At the turn of the twentieth century, sleep began to be seen not merely as a passive state but as an active, dynamic process crucial to our understanding of consciousness and identity. In Sleep Works, cultural historian and literary scholar Sebastian P. Klinger explores the intriguing connections between scientific inquiry and literary expression during an era when sleep was both a scientific mystery and a cultural fascination.

Scientists, physicians, and pharmaceutical companies were at the forefront of this newfound fascination with sleep: some researchers distinguished sleep from related states such as fatigue and hypnosis, while others investigated sleep disorders and developed treatments for insomnia. Meanwhile, literary giants like Franz Kafka and Marcel Proust grappled with their own sleep disturbances and channeled these experiences into their writing. Through the lens of their discoveries, Klinger reveals the broader implications of sleep for concepts of selfhood and agency.

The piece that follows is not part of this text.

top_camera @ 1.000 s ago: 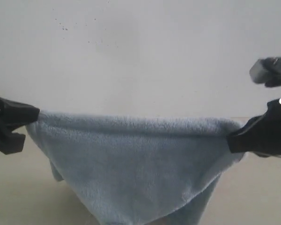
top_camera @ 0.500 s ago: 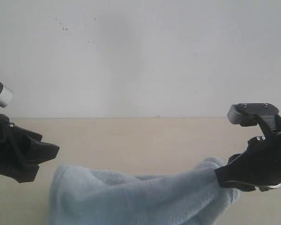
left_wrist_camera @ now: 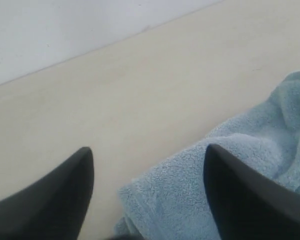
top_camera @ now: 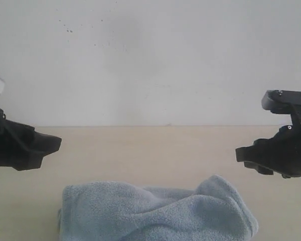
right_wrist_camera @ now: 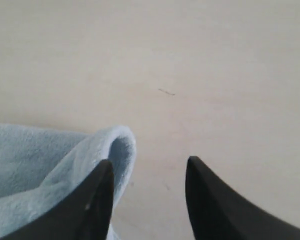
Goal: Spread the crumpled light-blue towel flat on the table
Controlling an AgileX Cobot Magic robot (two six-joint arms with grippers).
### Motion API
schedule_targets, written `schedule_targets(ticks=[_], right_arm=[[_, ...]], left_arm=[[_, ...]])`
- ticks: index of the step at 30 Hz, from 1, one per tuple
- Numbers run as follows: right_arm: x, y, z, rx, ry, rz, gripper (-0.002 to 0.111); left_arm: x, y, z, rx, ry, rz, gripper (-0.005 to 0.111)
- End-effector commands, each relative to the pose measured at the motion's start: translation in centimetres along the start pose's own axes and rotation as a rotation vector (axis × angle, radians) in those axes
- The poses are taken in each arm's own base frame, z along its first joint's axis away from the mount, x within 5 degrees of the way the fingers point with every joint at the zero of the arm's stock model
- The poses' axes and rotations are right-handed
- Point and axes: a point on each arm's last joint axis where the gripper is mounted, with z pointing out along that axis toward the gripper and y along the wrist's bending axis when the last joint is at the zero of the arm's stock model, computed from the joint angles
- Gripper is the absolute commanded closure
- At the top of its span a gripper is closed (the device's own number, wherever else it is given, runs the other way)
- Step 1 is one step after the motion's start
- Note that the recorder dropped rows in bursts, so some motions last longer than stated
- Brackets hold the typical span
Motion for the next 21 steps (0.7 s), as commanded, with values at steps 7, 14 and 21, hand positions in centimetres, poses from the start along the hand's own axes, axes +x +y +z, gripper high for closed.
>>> schedule_targets(ticks=[7,14,21], right_arm=[[-0.3,-2.1,8.9,-0.379,0.545,0.193,0.066],[-1.1,-1.6,10.0,-0.484,0.562,0.213,0.041],[-2.6,-0.9,9.5,-0.570,0.533,0.204,0.041]], left_arm=[[1.7,-0.3,4.4,0.141,0.306,-0.213,0.046],[2.5,1.0,8.6,0.138,0.580,-0.217,0.046],[2.5,1.2,9.0,0.125,0.570,-0.219,0.046]])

Tracing the emergence of interdisciplinary sleep science and the cultural production of sleep through literature, Sleep Works weaves together literary analysis, historical context, and research in the archives of the pharmaceutical industry to provide a comprehensive and compelling account of how sleep has been understood, represented, and experienced in the modern era.

Sebastian P. Klinger is a researcher and teacher-scholar in the department of German Studies at the University of Vienna, as well as an Honorary Faculty Research Fellow in Modern Languages at the University of Oxford.